Le BEH vient de publier les chiffres français du tétanos et ils
sont plutôt rassurants puisque entre 2008 et 2011 « seulement » 36
cas de formes généralisées ont été déclarés (1). S’en sont succédés
11 décès, soit une létalité de 31 % et des incidences annuelles
relatives de 0,05, 0,14, 0,23 et 0,14 par million d’habitants
respectivement en 2008, 2009, 2010 et 2011. Les personnes âgées
étaient principalement concernées (86 % des cas avaient 70 ans et
plus), et les femmes étaient largement majoritaires (3 pour 1
homme). En ce qui concerne les portes d’entrée, il s’agissait
principalement de blessures (66,7 % des cas) et de plaies
chroniques (25 %) ; dans presque 10 % des cas, aucune voie n’était
identifiée. Plus de 8 fois sur 10, l’infection survenait entre
avril et octobre. En France métropolitaine, 19 départements ont
signalé 1 cas, 6 en ont notifié 2 (Alpes Maritimes, Ardèche,
Charente, Creuse, Ile et Vilaine et Meuse) ou 3 (Drome). Dans les
DOM, aucun cas en Guyane, Guadeloupe et
La Réunion, un à Mayotte et La Martinique.
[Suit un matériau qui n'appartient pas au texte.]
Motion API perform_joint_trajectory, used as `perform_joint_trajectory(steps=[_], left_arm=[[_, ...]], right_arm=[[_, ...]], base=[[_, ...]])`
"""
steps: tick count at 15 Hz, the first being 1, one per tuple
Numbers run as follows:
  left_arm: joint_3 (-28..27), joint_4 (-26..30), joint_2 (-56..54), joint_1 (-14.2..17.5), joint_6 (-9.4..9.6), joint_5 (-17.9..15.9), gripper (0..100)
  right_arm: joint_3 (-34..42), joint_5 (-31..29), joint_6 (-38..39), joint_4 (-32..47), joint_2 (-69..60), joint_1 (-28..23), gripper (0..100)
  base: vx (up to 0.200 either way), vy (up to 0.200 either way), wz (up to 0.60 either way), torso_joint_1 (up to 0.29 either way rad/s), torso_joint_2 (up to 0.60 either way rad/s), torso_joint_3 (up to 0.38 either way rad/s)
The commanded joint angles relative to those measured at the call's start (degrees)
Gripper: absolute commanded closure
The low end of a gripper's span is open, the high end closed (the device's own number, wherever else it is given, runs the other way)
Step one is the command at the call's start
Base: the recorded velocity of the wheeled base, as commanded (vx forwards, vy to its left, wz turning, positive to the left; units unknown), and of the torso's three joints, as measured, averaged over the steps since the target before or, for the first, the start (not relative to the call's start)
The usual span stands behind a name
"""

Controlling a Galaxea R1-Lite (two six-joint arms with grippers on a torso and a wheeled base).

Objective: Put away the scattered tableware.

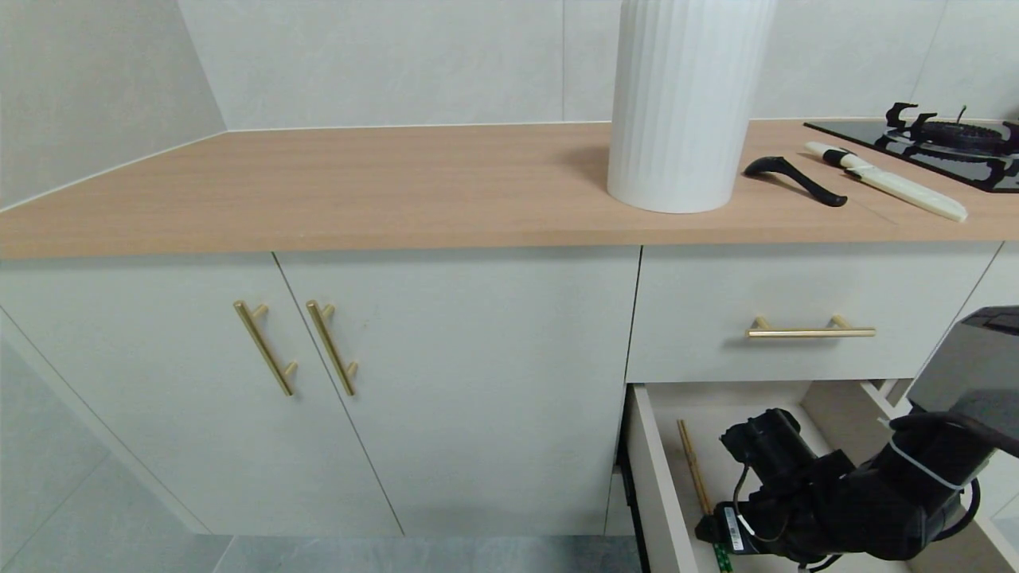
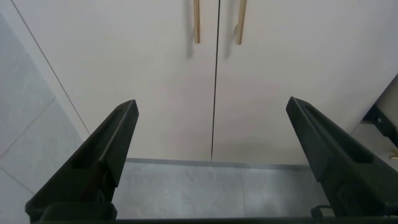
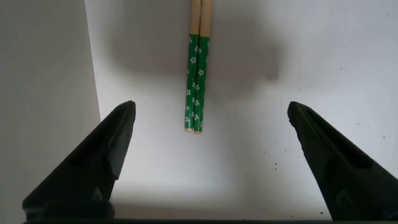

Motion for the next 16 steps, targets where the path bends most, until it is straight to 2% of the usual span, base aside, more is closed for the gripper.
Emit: perform_joint_trajectory(steps=[1,2,4,5,6,7,11,16], left_arm=[[0.0,0.0,0.1,0.0,-0.02,0.0,0],[0.0,0.0,0.1,0.0,-0.02,0.0,0],[0.0,0.0,0.1,0.0,-0.02,0.0,0],[0.0,0.0,0.1,0.0,-0.02,0.0,0],[0.0,0.0,0.1,0.0,-0.02,0.0,0],[0.0,0.0,0.1,0.0,-0.02,0.0,0],[0.0,0.0,0.1,0.0,-0.02,0.0,0],[0.0,0.0,0.1,0.0,-0.02,0.0,0]], right_arm=[[0.4,-0.3,-0.4,1.1,-12.2,-0.1,0],[-0.1,-0.3,-0.7,5.3,-18.6,-0.1,0],[-5.7,0.0,-1.0,21.6,-31.2,-0.3,0],[-6.9,0.1,-1.0,24.6,-33.1,-0.3,0],[-11.2,0.1,-1.2,35.0,-40.6,-0.3,0],[-13.1,0.1,-1.7,38.6,-44.1,-0.3,0],[-18.6,-1.0,-3.2,48.0,-51.9,-0.6,0],[-18.9,-2.5,-4.6,48.5,-52.0,-2.0,0]], base=[[0.0,0.0,0.0,0.0,0.0,0.0],[0.0,0.0,0.0,0.0,0.0,0.0],[0.0,0.0,0.0,0.0,0.0,0.0],[0.0,0.0,0.0,0.0,0.0,0.0],[0.0,0.0,0.0,0.0,0.0,0.0],[0.0,0.0,0.0,0.0,0.0,0.0],[0.0,0.0,0.0,0.0,0.0,0.0],[0.0,0.0,0.0,0.0,0.0,0.0]])
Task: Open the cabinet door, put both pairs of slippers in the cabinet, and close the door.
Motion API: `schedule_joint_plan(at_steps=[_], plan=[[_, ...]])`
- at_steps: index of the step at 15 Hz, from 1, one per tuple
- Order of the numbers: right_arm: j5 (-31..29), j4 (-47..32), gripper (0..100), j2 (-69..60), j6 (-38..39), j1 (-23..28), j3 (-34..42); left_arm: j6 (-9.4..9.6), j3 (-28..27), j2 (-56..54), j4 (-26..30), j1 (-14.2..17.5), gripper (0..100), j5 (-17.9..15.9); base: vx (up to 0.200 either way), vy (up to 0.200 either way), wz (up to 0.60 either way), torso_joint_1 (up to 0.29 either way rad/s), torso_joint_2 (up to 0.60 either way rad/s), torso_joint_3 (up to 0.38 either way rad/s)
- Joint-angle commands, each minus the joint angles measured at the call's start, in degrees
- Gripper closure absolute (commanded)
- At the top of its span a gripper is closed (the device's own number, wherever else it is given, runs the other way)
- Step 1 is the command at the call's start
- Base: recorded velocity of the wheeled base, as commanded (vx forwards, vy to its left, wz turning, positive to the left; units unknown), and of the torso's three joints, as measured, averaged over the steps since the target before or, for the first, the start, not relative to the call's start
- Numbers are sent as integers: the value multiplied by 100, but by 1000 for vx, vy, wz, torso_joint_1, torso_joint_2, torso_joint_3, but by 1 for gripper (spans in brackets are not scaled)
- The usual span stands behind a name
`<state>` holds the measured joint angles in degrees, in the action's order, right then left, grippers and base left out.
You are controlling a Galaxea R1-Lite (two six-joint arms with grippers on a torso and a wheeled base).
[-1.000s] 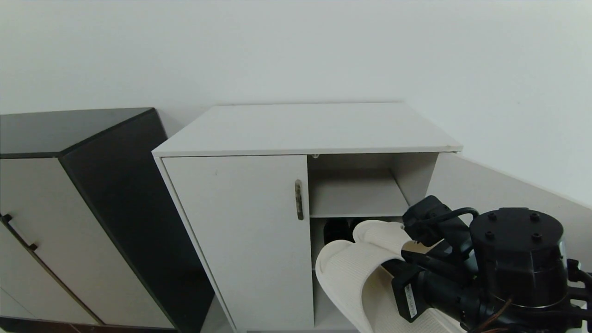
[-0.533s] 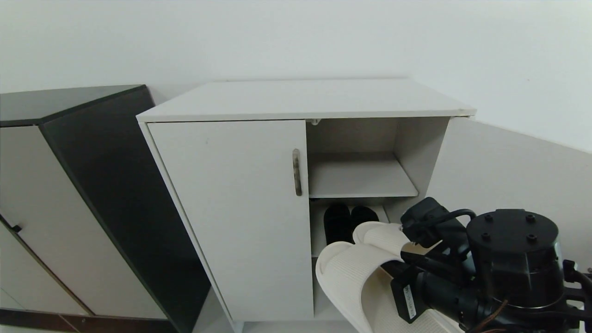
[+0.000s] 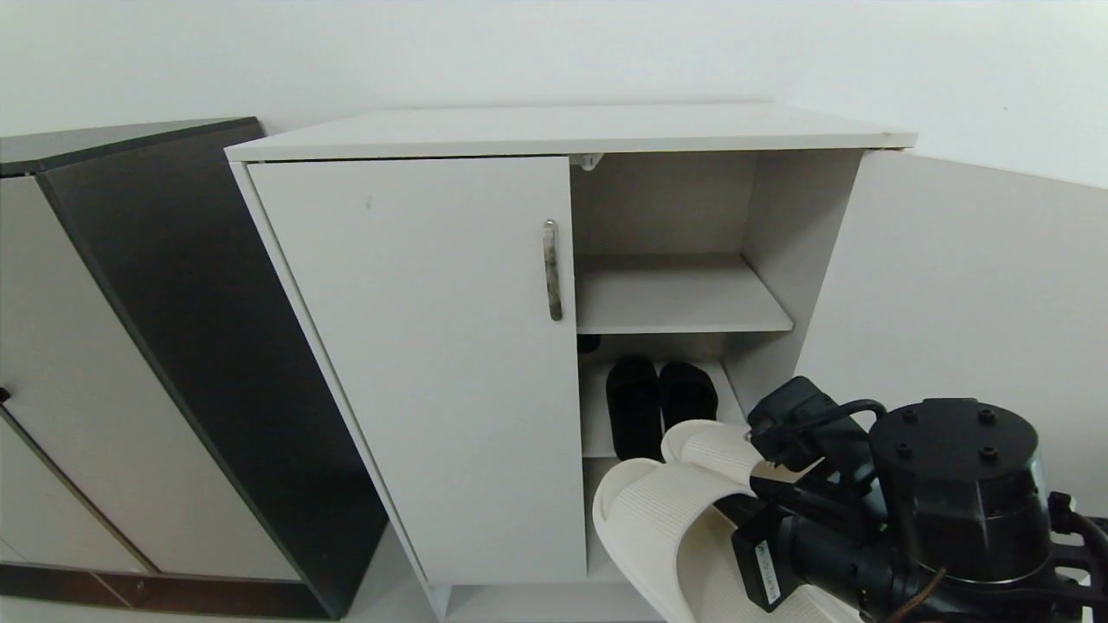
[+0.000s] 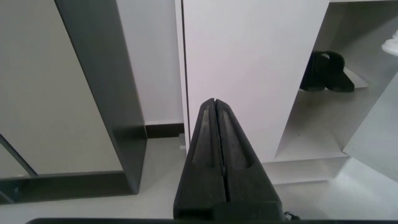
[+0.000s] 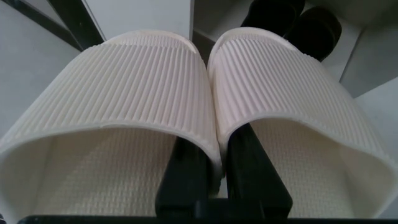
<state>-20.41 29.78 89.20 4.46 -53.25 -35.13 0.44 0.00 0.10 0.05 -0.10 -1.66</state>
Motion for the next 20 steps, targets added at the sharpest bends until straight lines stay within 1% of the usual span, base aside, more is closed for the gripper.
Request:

Tous les cas avaient
été non ou mal vaccinés.
Une situation qui indique une infection globalement sous
contrôle, mais est-ce le cas partout ? Une publication indienne, ce
même mois de juin 2012, fait froid dans le dos (2). Là bas, on
n’hésite pas à parler de fléau (« scourge ») et on en apporte la
preuve grâce à une étude rétrospective menée par les pédiatres d’un
centre universitaire de New Delhi. Entre janvier 2009 et décembre
2010, 140 enfants ont été admis avec un diagnostic de tétanos, dont
45 cas néonataux et 77 plus tardifs ont été étudiés. Les
délivrances à domicile comptaient pour 86,7 % des cas, effectuées 8
fois sur 10 par des aidants non entraînés. Plus de 90 % des mères
n’étaient pas immunisées. Hors cas néonataux, les infections
étaient principalement de nature otogénique (58,4 %) et
post-traumatiques (23,3 %), d’où on pourrait déduire qu’outre les
mesures de vaccination et d’hygiène habituellement préconisées en
la matière, le traitement rapide des otites suppuratives éviterait
un nombre considérable de catastrophes…
Comme le concluent les auteurs français du BEH, tous ces cas et
décès auraient pu être évités par une meilleure application du
calendrier de vaccination antitétanique et, en cas de plaie, par la
vaccination et l’administration d’immunoglobulines spécifiques
humaines selon le protocole recommandé. Une conclusion qui,
évidemment, pourrait aussi s’appliquer largement à New Delhi. Les
Indiens ont raison, le tétanos est un fléau. Ils auraient pu
ajouter que nous ne sommes décidément pas tous égaux devant
lui.
Dr Jack Breuil
(1)Antona D et coll. : Le tétanos en France entre 2008 et 2011. BEH 2012 ; 26 : 303-306.
(2)Mishra K et coll. : Tetanus –still a scourge in the 21st century: a pediatric hospital-based study in India. Trop Doct. 2012. Publication avancée en ligne le 19 avril 2012.